Blog
AI CCTV Cameras 2026: Who Actually Trains the Models
A buyer-side guide to AI CCTV in 2026. Which vendors train their own models, which rebrand object detectors, and how to read the spec sheet without being sold to.

Dr. Raphael Nagel
December 14, 2024

Most cameras sold as AI CCTV in 2026 contain no proprietary intelligence at all. They contain a general-purpose object detector, usually a variant of YOLO or an equivalent open weight model, wrapped in a branded user interface and resold at a margin that suggests something rarer is inside the box.
This matters because the buyer who signs the order is not buying a camera. The buyer is buying a claim. The claim is that this device will distinguish a delivery driver from an intruder, a pallet jack from a person, a fox from a thief at three in the morning. The camera that fulfils this claim and the camera that fails it look identical on the spec sheet. They differ in one thing only, which is who trained the model and on what data. That question is asked less often than it should be, and answered less honestly than it could be.
The two markets hiding inside one product category
The AI CCTV market in 2026 is not one market. It is two markets sold under the same name, and the spec sheet does not separate them. The first market is the volume market, dominated by manufacturers who source sensors from a handful of Asian foundries, integrate a publicly available detection model, and compete on price per channel. The second market is narrower, populated by manufacturers who maintain their own annotation teams, who collect data from the environments their cameras will be deployed in, and who treat the model as a product rather than a feature.
These two markets produce devices with overlapping data sheets. Both will list resolution, frame rate, low-light sensitivity, an IP rating, and a list of detected object classes. Both will state that artificial intelligence is on board. The first market is competing on hardware metrics because that is where its differentiation lies. The second market is competing on detection quality, which is harder to express in numbers a procurement officer can compare side by side. The buyer who reads only the data sheet will tend to choose the first market, because the first market's data sheets are written to be chosen.
The consequence is predictable. A construction site, a logistics yard, or an industrial perimeter that should have specialised detection ends up with a generic detector trained on the COCO dataset, which contains photographs of cats, dogs, surfboards and dining tables, and a comparatively small share of the situations that matter for security at three in the morning. The detector works, in the sense that it produces bounding boxes. Whether those bounding boxes correspond to events that warrant a response is a separate question, and one that the first market does not answer in the data sheet because answering it would require disclosing training data the manufacturer never collected.
The IEC 62443 family and the NIST Cybersecurity Framework 2.0 both treat the supply chain as a security concern in its own right. That principle extends to the model. A model whose provenance cannot be stated is a supply-chain artefact whose risk cannot be assessed. ISO 27001 controls around supplier relationships apply here in spirit, even if the certifier never opens the camera housing.
What "AI inside" actually means on a 2026 spec sheet
The phrase "AI inside" has been emptied of specific meaning through repetition. To recover a working definition, the buyer must distinguish four layers that the marketing flattens into one.
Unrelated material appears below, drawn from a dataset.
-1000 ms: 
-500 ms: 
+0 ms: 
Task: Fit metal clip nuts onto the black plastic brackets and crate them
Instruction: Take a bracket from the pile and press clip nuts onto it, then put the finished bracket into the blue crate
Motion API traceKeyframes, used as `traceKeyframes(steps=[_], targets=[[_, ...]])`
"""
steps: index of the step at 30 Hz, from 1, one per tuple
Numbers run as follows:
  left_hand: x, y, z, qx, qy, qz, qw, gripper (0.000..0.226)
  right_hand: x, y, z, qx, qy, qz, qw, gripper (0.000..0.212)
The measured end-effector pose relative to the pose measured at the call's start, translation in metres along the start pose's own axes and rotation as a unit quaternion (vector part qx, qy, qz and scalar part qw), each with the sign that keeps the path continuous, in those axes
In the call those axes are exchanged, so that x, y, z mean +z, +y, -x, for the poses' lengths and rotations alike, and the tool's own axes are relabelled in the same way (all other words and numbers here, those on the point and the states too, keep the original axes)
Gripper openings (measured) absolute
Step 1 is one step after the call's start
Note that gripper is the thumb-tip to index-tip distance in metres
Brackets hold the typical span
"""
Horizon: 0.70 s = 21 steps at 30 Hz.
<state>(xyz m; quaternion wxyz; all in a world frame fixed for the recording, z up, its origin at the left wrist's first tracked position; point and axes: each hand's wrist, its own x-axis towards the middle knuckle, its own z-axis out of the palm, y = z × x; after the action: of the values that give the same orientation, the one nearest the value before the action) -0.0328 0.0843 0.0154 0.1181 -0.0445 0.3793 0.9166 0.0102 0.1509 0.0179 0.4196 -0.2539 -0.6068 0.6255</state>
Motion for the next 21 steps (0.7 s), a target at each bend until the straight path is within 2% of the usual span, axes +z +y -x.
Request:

The first layer is the sensor, which converts photons into pixels. The second layer is the image signal processor, which corrects, denoises and compresses those pixels. The third layer is the inference engine, which is the hardware that runs the model, typically a neural processing unit on the same board as the image signal processor. The fourth layer is the model itself, which is a set of weights produced by training on a dataset.
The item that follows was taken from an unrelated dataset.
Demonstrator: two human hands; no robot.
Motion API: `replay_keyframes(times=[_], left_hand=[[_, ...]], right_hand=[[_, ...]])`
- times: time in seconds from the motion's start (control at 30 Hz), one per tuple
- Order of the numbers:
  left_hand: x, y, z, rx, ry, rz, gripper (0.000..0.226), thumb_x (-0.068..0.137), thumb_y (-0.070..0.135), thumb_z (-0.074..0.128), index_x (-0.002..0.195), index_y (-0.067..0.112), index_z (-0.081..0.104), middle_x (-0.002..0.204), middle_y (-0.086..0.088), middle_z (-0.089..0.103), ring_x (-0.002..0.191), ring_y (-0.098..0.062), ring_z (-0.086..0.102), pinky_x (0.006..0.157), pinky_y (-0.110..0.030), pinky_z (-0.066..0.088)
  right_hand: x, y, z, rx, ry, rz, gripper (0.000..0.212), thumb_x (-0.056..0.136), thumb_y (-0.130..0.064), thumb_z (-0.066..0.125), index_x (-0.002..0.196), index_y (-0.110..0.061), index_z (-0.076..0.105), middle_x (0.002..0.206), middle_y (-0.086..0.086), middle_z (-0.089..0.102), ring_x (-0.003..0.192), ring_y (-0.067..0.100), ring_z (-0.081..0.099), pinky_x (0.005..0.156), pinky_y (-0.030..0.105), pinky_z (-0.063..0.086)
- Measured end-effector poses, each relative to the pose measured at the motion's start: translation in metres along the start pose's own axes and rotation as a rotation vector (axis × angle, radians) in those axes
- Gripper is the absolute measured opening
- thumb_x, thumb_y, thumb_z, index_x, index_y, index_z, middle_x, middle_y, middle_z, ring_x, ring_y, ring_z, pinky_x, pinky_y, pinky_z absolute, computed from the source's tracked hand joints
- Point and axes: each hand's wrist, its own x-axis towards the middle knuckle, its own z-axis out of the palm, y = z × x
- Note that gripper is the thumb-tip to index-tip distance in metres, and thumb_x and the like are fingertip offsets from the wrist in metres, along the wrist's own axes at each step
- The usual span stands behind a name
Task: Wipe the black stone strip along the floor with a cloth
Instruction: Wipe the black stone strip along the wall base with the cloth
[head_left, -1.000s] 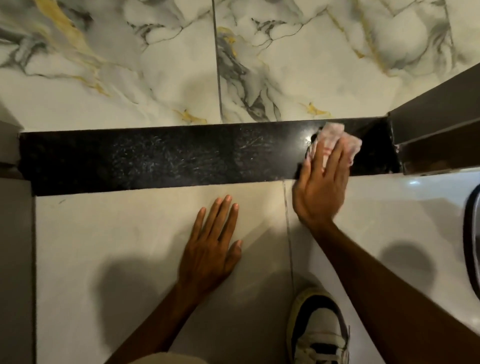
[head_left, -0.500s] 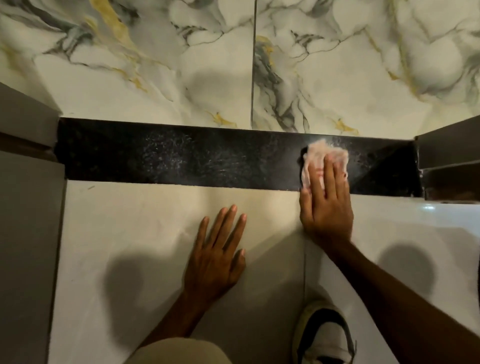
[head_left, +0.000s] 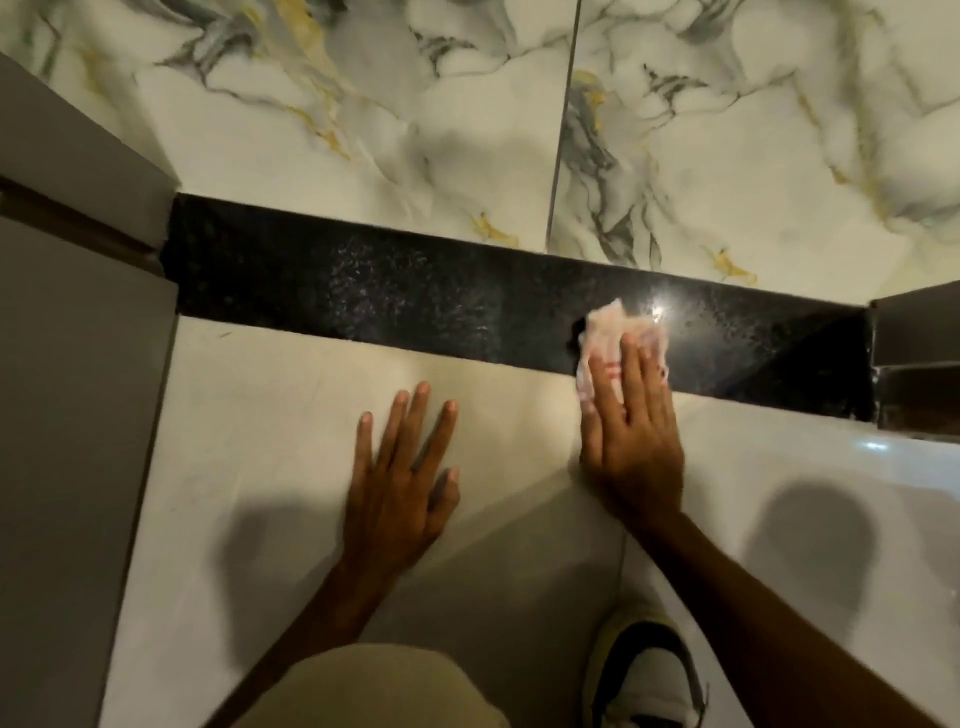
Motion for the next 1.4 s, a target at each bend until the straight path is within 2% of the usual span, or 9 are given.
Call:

Most spec-sheet specifications cover layers one through three. Resolution, frame rate, codec, NPU TOPS rating, supported precision formats. These are real numbers and they are useful, but they describe the engine, not the driver. A camera with a six TOPS NPU running a poorly trained model will produce worse detections than a camera with a two TOPS NPU running a model trained on the right data. The buyer who optimises for TOPS is optimising for the wrong variable.
The fourth layer, the model, is where the actual intelligence lives, and it is the layer least disclosed. A specification that lists object classes, "person, vehicle, package, animal," is not a specification of the model. It is a specification of the model's output schema. The same output schema can be produced by a model trained on a million images from construction sites in Northern Europe and by a model trained on a hundred thousand stock images scraped from the internet. The two models will behave very differently when a worker in high-visibility clothing crosses the field of view at dusk, or when a deer enters from the treeline at four in the morning, or when an articulated lorry partly occludes a person crouching behind it.
CISA guidance on operational technology procurement makes the same point in a different domain. The buyer must know what is in the device, who put it there, and how it will behave under conditions the marketing material does not describe. For AI CCTV, the equivalent question is what data the model was trained on, who annotated that data, and how the manufacturer measures performance on conditions that match the deployment environment. A vendor who cannot answer those three questions has not built the model. They have integrated someone else's.
Who actually trains the models
In the current market, the population of manufacturers that train their own models is small. It is smaller than the marketing suggests. A useful test, which the buyer can apply in any vendor conversation, is to ask three questions in sequence and listen to which question produces evasion.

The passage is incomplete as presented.